Klundt stellte die Studie am Donnerstag in Berlin bei einem Treffen des Netzwerks Kinderarmut vor, in dem sich auf Initiative der LINKEN Bundes- und Landespolitiker, Wissenschaftler und Sozialverbände zusammengeschlossen haben. Kinderarmut in einem der reichsten Länder komme nicht aus dem Nichts, sondern sei Folge politischer Entscheidungen, so die einhellige Meinung.

Welche das sind, erklärt die Studie ausführlich: In den vergangenen 15 Jahren vorgenommene Reformen des Renten-, Gesundheits- und Steuersystems wirkten als »kolossale Umverteilungsprojekte von unten nach oben«, verstärkten Altersarmut, entlasteten Spitzenverdiener und belasteten dabei die Haushalte von Staat, Ländern und Kommunen. Angesichts von Milliardenmehreinnahmen, wie sie der Steuerschätzerkreis am Donnerstag bekanntgab, dürfe deshalb nicht über Steuersenkungen nachgedacht werden, die ohnehin meist nur den Reichen zugute kämen, so Klundt. Vielmehr müsse das Geld so ausgegeben werden, dass die unteren Einkommensschichten etwas davon hätten. Kinder seien nicht die Ursache für Armut, sondern höchstens ein Anlass, den ein gerechtes Steuer- und Sozialsystem aber ausgleichen könne, wie das Vorbild Skandinavien zeige.

Ins gleiche Horn stieß LINKEN-Fraktionschef Dietmar Bartsch: »Wo Kinderreichtum zum Armutsrisiko wird, kann von Sozialstaat keine Rede mehr sein«, brachte er die prekäre Situation auf den Punkt. Laut Klundt profitiert das reichste Zehntel der Gesellschaft deutlich mehr von familienpolitischen Fördermaßnahmen als das ärmste, das es am nötigsten habe. Initiativen auf kommunaler und Landesebene könnten das Problem entschärfen helfen, die Voraussetzungen dafür müsse aber die Bundespolitik schaffen.
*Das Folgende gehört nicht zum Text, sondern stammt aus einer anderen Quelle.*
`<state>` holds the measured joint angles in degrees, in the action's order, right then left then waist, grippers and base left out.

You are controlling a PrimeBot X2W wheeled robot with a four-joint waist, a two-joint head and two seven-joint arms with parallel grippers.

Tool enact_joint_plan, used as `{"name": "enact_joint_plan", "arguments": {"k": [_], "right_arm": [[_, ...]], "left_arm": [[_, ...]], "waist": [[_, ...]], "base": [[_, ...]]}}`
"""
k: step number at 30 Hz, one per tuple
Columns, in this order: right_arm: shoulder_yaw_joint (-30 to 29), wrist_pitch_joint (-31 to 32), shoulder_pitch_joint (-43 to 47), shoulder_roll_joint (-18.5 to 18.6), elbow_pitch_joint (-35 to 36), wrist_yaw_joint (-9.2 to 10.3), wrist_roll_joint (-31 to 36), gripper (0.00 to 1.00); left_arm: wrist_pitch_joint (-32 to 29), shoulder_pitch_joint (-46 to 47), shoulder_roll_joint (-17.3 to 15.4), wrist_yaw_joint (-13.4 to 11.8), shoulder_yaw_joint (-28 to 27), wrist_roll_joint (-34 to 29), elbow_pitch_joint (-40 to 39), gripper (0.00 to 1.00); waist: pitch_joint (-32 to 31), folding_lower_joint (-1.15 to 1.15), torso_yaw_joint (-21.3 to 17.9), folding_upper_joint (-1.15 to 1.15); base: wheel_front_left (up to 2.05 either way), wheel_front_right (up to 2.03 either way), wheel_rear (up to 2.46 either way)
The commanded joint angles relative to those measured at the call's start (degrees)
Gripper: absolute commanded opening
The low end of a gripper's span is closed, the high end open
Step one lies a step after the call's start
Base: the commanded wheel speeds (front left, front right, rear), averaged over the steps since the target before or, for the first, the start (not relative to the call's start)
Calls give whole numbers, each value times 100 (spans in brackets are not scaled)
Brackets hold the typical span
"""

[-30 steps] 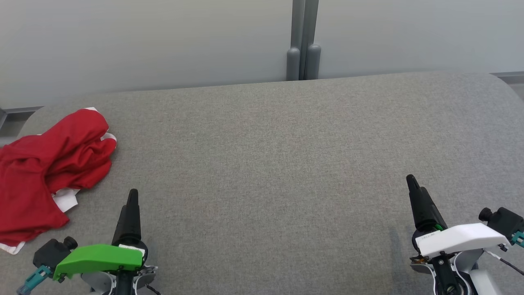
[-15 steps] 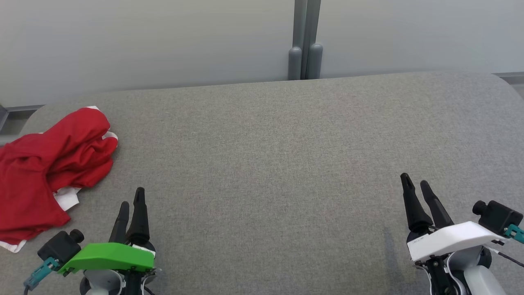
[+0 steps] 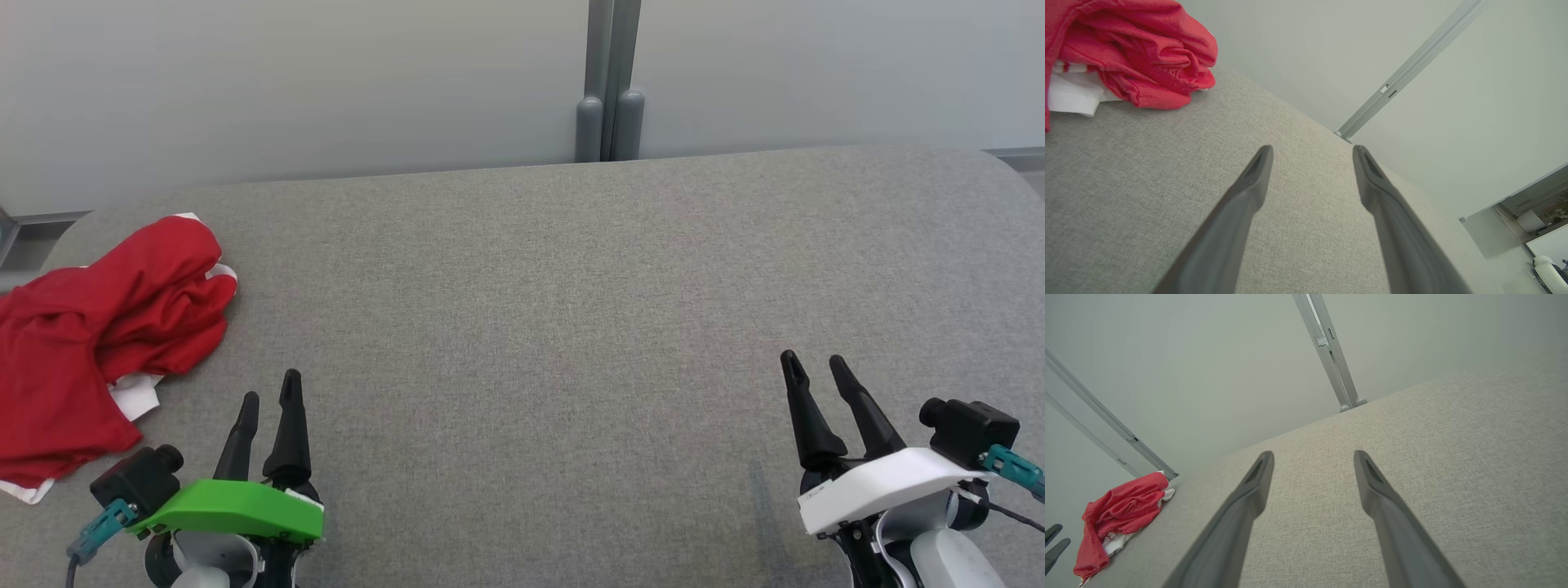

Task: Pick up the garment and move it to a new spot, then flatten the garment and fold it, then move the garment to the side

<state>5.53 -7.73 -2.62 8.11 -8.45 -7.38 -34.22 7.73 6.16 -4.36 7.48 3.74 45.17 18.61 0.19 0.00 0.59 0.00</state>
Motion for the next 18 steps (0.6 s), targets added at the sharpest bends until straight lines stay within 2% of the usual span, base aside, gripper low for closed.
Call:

Insofern sei die Studie zwar kein Wahlkampfpapier, aber dennoch nichts weniger als ein »Frontalangriff auf die Bundesregierung«, so Bartsch. Kinderarmut sei eine »gesamtstaatliche Aufgabe, die angegangen werden muss«. In der nächsten Regierung müsse das Thema einen weit höheren Stellenwert zugewiesen bekommen.

Denn Armut ist nicht nur ein finanzielles Problem, sondern auch eines der Mitbestimmung: In politischen und gesellschaftlichen Ämtern seien Wohlhabende überrepräsentiert, ebenso bestimmten sie durch wohlüberlegte Kommunikationsstrategien und Studien die Wahrnehmung von Armut in der Öffentlichkeit. Als Beispiel nennt Klundt den ehemaligen SPD-Politiker Thilo Sarrazin, der mit seinen Thesen zu Hartz IV und Einwanderung zu einer Biologisierung und Ethnisierung der Debatte beigetragen habe, die letztlich Armut verschärfe.